O tamanho da fome
Brilhante, doloroso, obscuro, agitado, disperso, habitado por gente solitária transitando por paisagens asfixiantes e pequenos espaços fechados, último refúgio de seus personagens. Assim é o cinema do sulcoreano Lee Chang-dong (na verdade, Chang-dong Lee), transparente como a vida. Melhor dizendo: transparente e a um só tempo misterioso e vago como a vida em si. Seus filmes são dramas intimistas retratados com extrema sensibilidade, histórias mínimas que vão encorpando até transbordar os limites do relato e nos fazer parte da história, tanto quanto parece ser universal. É tempo de agarrar a oportunidade e conhecer este autor muitíssimo interessante, diretor entre outros de “Poesia”, já lançado no Brasil, e de “Uma Garota à Porta”, lançamento em breve. Seu título mais recente, “Em Chamas”, está em exibição em Londrina até sábado (1).
O argumento de “Buh-Ning” (o original coreano é muito parecido com “Burning”, o título que recebeu em inglês) é baseado em conto de Haruki Murakami, que por sua vez se baseou em outro relato assinado por William Faulkner. São três personagens. O entregador Jongsu reencontra casualmente uma colega, Haemi. Ele aspira a ser escritor, ela quer trabalhar com arte e por ora vive de pequenos expedientes. Ele é um tipo tristonho de sonhador, embora determinado; ela é uma jovem sem maiores ambições ou conhecimentos.
O roteiro contempla com naturalidade e numerosas elipses a evolução desta relação ordinária. Até que Haemi anuncia uma viagem para a África e pede que na sua ausência Jongsu cuide de seu gato, que nunca é visto em cena. Na volta, ela pede que Jongsu a busque no aeroporto. Com ela chega Ben, jovem rico e sem ocupação definida que ela conheceu na África. Parecem namorados, o que incomoda Jongsu. A partir deste momento, o trio vai estabelecer uma relação ambígua, oscilando entre a admiração e a inveja, a amizade calma e o ciúme.

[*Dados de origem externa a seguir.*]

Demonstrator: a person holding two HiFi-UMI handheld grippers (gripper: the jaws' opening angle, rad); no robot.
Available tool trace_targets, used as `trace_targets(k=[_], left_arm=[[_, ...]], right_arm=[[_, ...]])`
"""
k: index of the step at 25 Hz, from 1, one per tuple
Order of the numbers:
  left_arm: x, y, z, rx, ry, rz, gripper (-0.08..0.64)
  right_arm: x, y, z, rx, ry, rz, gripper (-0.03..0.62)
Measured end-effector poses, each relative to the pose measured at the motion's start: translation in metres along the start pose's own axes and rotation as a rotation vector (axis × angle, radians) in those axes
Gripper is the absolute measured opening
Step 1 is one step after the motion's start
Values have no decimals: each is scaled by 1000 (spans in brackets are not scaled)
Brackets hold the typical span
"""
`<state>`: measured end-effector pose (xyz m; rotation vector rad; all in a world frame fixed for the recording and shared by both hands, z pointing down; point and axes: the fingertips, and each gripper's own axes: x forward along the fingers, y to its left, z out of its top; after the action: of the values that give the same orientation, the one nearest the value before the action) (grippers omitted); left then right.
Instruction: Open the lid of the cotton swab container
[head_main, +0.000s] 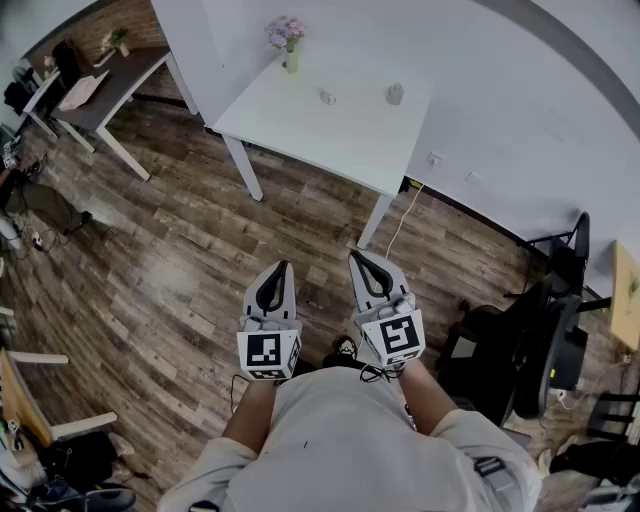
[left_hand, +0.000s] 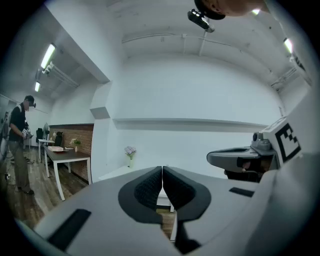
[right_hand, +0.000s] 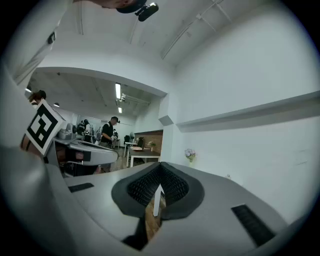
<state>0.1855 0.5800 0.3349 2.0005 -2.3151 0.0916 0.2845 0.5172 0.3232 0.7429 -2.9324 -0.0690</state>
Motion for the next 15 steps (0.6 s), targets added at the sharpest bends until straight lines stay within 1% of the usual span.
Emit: trace_targets(k=[2, 5, 8, 11, 13, 15], left_arm=[[-5, -12, -3, -9, 8, -5, 21], [-8, -27, -10, -15, 26, -18, 21], [-9, -39, -16, -41, 36, -54, 21], [-10, -49, -22, -47, 49, -73, 21], [-11, -54, -29, -50, 70, -80, 21], [-10, -63, -35, -62, 84, -128, 21]], right_arm=[[-8, -3, -10, -17, 10, 17, 0], [-17, -5, -20, -14, 37, 31, 0], [-20, -3, -24, -16, 51, 51, 0], [-22, 0, -28, -31, 13, 80, 0], [-25, 1, -32, -17, 4, 86, 0], [-29, -2, -37, -3, 10, 88, 0]])
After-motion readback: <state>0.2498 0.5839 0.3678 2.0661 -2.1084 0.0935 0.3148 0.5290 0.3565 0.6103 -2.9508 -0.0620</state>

Lee Chang-dong vai então monitorar os dois rivais (?) a meia distância, evitando juízos de valor e se mantendo sempre em compasso de narração naturalista. A direção, no entanto, vai aos poucos introduzindo pequenos incidentes que ameaçam romper o equilíbrio de Jongsu, em primeiro lugar, e logo do trio: o gato que Jongu deve alimentar mas que ninguém vê, e o gato que mais tarde aparece no requintado apartamento de Ben. O pai agressivo que Jongsu mantém à distância, a confissão do segredo perverso de Ben - queimar estufas de propriedades rurais. Sutilmente aparecem ao espectador os detalhes daquelas três vidas. Misteriosamente, Haemi desaparece sem deixar qualquer traço. É providencial notar como as habitações dos três personagens revelam seu comportamento interior. O contraste entre um espaço e outro marca a ruptura dos sentimentos daqueles três. Cada um deles vai decidir quais limites marcará em relação aos demais.
Lee Chang-dong constrói também um minucioso registro dos gestos, das expressões dos três personagens. A direção de atores é tão precisa quanto o brilho das três interpretações - Yoo Ah-In, Steven Yeun, Jeon Jong-seo. Os três oferecem a riqueza de detalhes mínimos e essenciais. Detalhes, aliás, que vão determinar o curso da narrativa, rica em ilações, pródiga em dúvidas e ambiguidades. Como exercício existencialista, “Em Chamas” (o título do conto de Murakami é “Queimar Celeiros”, no filme transformados em estufas na zona rural) nos fala da necessidade (e tentativa) de cada um se sentir vivo. Como sugere Haemi num dos diálogos, o que se coloca é a fome em uma segunda acepção. A fome menor, a da sobrevivência física, a da necessidade de alimento. E aquela em questão, a grande fome, a existencial, da busca do sentido, do desejo de preencher o cotidiano com um conteúdo autêntico.
Sem precipitações ou subenredos desnecessários, conciso mas sem deixar nada faltando, Lee Changdong monta sua estrutura narrativa com esmero, prestando tanta atenção ao desenvolvimento dos personagens como na interação entre eles, ao espaço, aos diálogos. Cada sequência vai alimentando a anterior, e deixando a seguinte para que o salto entre as cenas seja o mais imperceptível possível. Aqui, Lee Chang-dong surge ainda melhor que Murakami.
Como se trata também de um drama de suspense com crescente (e dosificada) tensão dramática, de uma trama desenvolvida com suavidade, o filme terá conclusão a um só tempo suave a abrupta, provocativa, instigante. A finalização pode levar a diferentes suposições. O que nos leva a crer que há muitas histórias acontecendo ao nosso redor. Não esquecendo que o protagonista é apaixonado pela ficção criativa.